Intra-articular steroids and viscosupplementation injection therapy in the form of hyaluronic acid derivatives continue to be a mainstay of treatment for both groups.
The AAOS group notably gave a moderate strength recommendation for intra-articular steroid injections with the caveat that the effects typically only last for 3 months. They also included newer extended-release steroid injections in the recommendation, stating that the evidence moderately suggests they provide more benefit than traditional short-acting steroid injections.
Methodology Differs Between Guidelines
In the areas where the guidelines don’t fully line up, it is important to remember the methodology of each group often drives the guidelines and recommendations.

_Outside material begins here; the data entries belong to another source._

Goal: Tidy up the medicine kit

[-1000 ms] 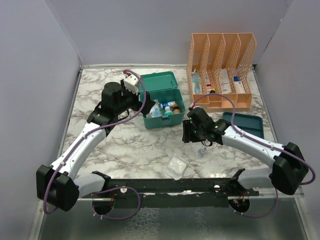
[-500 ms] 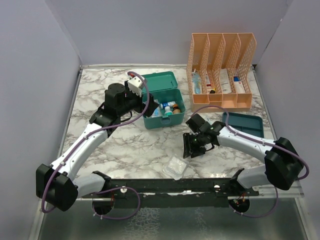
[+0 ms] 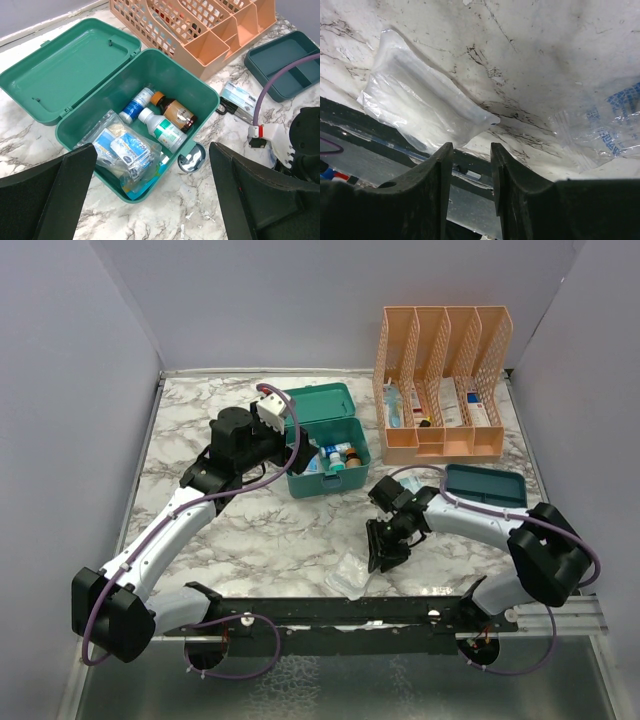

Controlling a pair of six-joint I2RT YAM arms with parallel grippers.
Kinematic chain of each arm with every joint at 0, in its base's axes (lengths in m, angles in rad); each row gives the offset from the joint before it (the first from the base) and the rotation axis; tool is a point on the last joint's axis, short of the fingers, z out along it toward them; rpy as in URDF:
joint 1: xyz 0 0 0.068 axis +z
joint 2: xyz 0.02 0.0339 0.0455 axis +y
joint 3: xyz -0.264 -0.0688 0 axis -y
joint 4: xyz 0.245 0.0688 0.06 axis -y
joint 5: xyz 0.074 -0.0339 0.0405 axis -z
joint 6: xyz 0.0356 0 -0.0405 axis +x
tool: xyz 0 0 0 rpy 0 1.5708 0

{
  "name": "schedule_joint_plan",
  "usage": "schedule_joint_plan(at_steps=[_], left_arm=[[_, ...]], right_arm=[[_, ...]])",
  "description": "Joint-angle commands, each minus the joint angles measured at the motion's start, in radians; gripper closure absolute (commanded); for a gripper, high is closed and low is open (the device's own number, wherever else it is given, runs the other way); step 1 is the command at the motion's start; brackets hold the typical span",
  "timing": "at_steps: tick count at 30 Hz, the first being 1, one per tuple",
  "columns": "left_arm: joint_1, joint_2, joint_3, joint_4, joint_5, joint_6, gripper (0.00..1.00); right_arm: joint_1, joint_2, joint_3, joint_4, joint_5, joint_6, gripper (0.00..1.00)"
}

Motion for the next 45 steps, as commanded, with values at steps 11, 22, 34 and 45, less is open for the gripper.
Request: schedule_joint_plan(at_steps=[11, 22, 34, 45], left_arm=[[-0.006, 0.003, -0.002, 0.024, -0.021, -0.009, 0.01], [-0.006, -0.003, -0.003, 0.024, -0.022, -0.010, 0.01], [-0.006, -0.011, -0.045, 0.083, 0.074, -0.042, 0.01], [-0.006, -0.037, -0.138, 0.302, 0.342, -0.216, 0.02]], right_arm=[[0.001, 0.072, 0.039, 0.101, 0.066, -0.043, 0.85], [0.002, -0.014, 0.096, 0.152, 0.225, -0.090, 0.99], [0.002, -0.314, -0.012, 0.333, 0.286, -0.254, 0.99], [0.002, -0.541, -0.048, 0.558, 0.394, -0.471, 0.99]])
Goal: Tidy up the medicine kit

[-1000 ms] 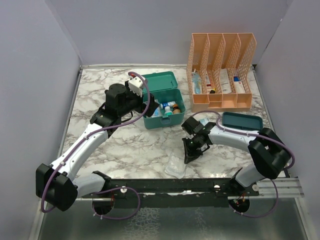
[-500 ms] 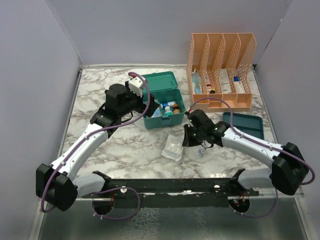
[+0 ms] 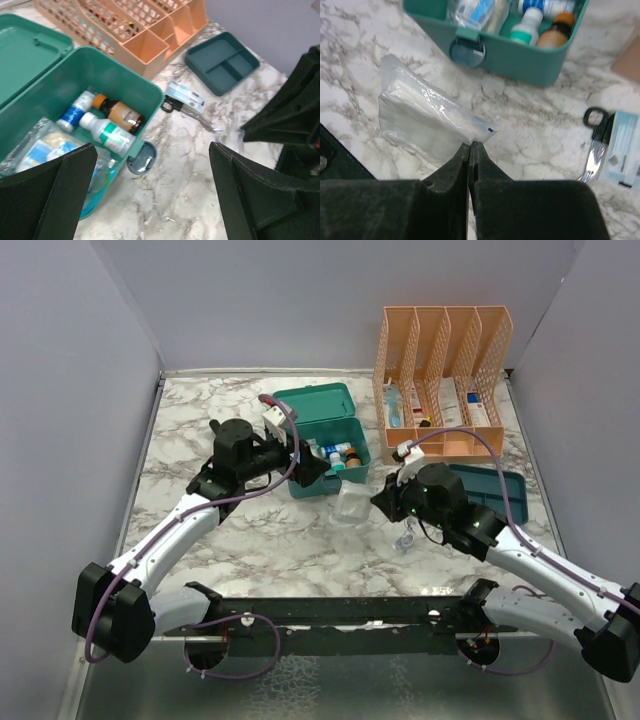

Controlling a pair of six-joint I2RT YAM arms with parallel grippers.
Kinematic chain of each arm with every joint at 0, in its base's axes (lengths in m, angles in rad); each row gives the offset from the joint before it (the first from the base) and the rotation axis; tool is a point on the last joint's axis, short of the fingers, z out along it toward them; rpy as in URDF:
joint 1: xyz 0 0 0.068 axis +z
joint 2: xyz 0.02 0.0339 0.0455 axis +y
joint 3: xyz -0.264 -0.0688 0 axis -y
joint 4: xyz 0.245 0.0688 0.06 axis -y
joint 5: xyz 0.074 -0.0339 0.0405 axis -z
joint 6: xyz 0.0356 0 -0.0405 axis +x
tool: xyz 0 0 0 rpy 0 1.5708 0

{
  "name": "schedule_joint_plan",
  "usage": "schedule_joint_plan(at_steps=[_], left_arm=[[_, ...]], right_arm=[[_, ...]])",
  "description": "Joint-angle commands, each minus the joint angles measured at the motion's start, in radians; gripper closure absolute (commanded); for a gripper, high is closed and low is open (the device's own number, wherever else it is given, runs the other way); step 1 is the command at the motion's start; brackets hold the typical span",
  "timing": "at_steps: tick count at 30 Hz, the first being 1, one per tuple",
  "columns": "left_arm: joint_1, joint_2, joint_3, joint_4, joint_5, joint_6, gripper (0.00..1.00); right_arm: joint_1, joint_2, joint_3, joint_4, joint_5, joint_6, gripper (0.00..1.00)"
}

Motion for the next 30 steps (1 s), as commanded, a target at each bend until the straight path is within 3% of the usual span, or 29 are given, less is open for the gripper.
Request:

According to Yale Fillingham, MD, an orthopedic surgeon in group private practice in the greater Philadelphia area and the other co-chair of the AAOS guidelines committee, the biggest difference between the AAOS and OARSI guidelines is that, although the OARSI guidelines are also grounded in the literature, the recommendation level was based on voting among panel members.
“The AAOS methodology requires the recommendation and strength of the recommendation to be dictated primarily by the best available evidence in the literature and much less on the expertise and opinion of the voting panel,” Fillingham told Medscape Medical News.
He pointed out that the AAOS voting panel can alter the guideline by adjusting the strength of the recommendation but noted it was only in very clearly defined situations. Therefore, the differences in methodology between the groups make it difficult to directly compare the two guidelines.
Multiple guidelines do, however, point to the importance of the issue. Fillingham commented, “The numerous organizations that have produced guidelines on the treatment of knee osteoarthritis are a testament to the widespread and profound impact of knee osteoarthritis on our healthcare system and society.”
As a member of both recommendation groups, Trojian finds both guidelines reveal the importance of understanding that knee OA is a chronic illness. “There are ways we can manage knee OA and reduce the morbidity…. The core skills of motivational interviewing are important. Open-ended questions, affirmation, reflection, and summarizing are needed to help patients find and remove roadblocks to promote lifestyle changes.”
Brophy, Trojian, and Fillingham have disclosed no relevant financial relationships.